Today’s guest picture wings its way over from Barcelona where my eldest sister and younger brother are having a jaunt. My brother tells me that these are the museum steps.
It was fine when we got up but Dropscone and I had had a look at the weather forecast and decided to give the morning run a miss. This turned out it be a good decision as it didn’t take long for the heavens to open and we would have got very wet in a really strong wind if we had been out in the bikes.
I was just looking out of the kitchen window before the rain started, when my attention was caught by the sight of two cats at the far end of the lawn.
They were sitting quite still and looked very peaceful but it soon became clear that they were having a cat staring competition. The black one seemed to be the one most ill at ease and started moving very gingerly round the other cat.
It was literally tip toeing and moving one foot very cautiously about every twenty seconds or more.
The marmalade cat sat stock still and fixed its eyes on its opponent. The scene was both comic and deadly serious at the same time. The black cat circled right round the marmalade cat…
…still moving at a snail’s pace, until it got to the very edge of the lawn…
…leaving the marmalade cat sternly in control of the field.
At this stage, because I don’t like any bird eating cats in the garden, let alone two, I appeared at the back door and said, “Shoo.”
Interestingly, as the marmalade cat made off to the right at speed, the black cat reappeared from the left, going even faster and there was a great caterwauling as it caught the other cat up in the back border. Neither Mrs Tootlepedal or had had ever witnessed such a scene before. It is my hope that both cats will have had such a bad experience that neither will come back to eat any more of my birds. Let them eat cake, I say.
In spite of the rain…
…five siskins appeared as the morning went on…
…and claimed the feeder for themselves. Later the chaffinches got back in business.

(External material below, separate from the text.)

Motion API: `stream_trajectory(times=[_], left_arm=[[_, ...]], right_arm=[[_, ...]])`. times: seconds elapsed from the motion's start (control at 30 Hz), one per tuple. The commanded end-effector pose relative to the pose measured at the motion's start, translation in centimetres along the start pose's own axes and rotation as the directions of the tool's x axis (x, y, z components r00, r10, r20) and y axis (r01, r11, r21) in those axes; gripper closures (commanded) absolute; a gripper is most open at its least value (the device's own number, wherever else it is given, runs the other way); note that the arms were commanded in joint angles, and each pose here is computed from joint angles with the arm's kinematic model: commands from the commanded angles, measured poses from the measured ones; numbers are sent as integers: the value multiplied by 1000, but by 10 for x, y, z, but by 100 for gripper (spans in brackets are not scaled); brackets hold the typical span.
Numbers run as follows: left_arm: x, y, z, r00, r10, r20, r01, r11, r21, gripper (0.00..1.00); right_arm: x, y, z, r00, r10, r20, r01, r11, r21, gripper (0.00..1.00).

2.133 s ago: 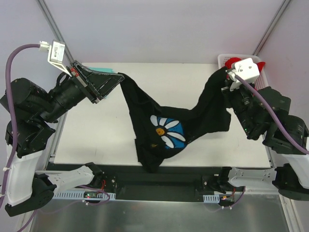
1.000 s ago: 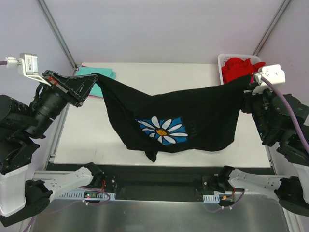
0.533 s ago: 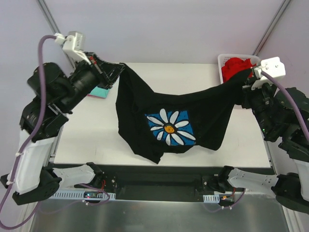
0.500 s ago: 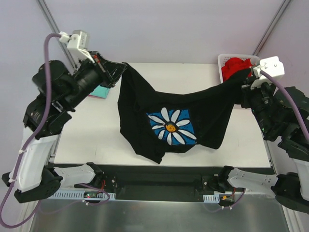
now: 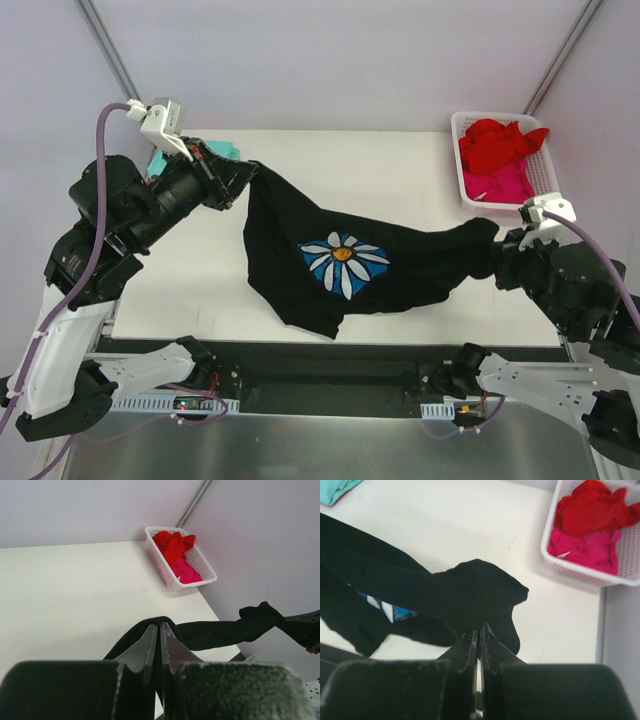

I put on my great big waterproof boots and my great big waterproof hat and went to see how the bridge builders on Gaskell’s Walk were getting on.
They were moving two huge hardwood beams towards the crossing. The next stage involved going down a steep and slippery slope and round a corner and there was a good deal of sizing up the job going on. In spite of the cold wind, the pouring rain and the difficulty of the task, the men were in very cheerful mood. I left them to it as I didn’t want to get the camera wet and walked home, stopping only to photograph yet another plant in the park wall.
I spent a fair bit of time putting another choir song into the computer for practice purposes until Mrs Tootlepedal returned from some visits that she had been making. The rain had stopped so after lunch she suggested a quick walk to look at the bridge from the other side before the rain started again.
We walked along the road and back along Gaskells. Amazingly the hardy men had got both beams safely down the slippery slope and under the supervision of their boss, were engaged in the tricky task of sliding them across the gap.
There was quite a bit more head scratching which was not surprising because the little gorge they are crossing is remarkably deep. We left them to it and walked back the way that we had come, pausing to take two photos as we went.
We looked back across the river at the gully as we walked round Pool Corner.
We had a look round the garden when we got back and I tried to get a picture of the mass frog army that has invaded the pond.
There were a lot more than these when I first approached the pond but they sneaked under water as I crept up on them.
In the evening, we went to our local choir and had a well organised and fruitful practice. Hooray. Well done the committee for getting things in hand.
The flying bird of the day is a feeble effort in very poor light.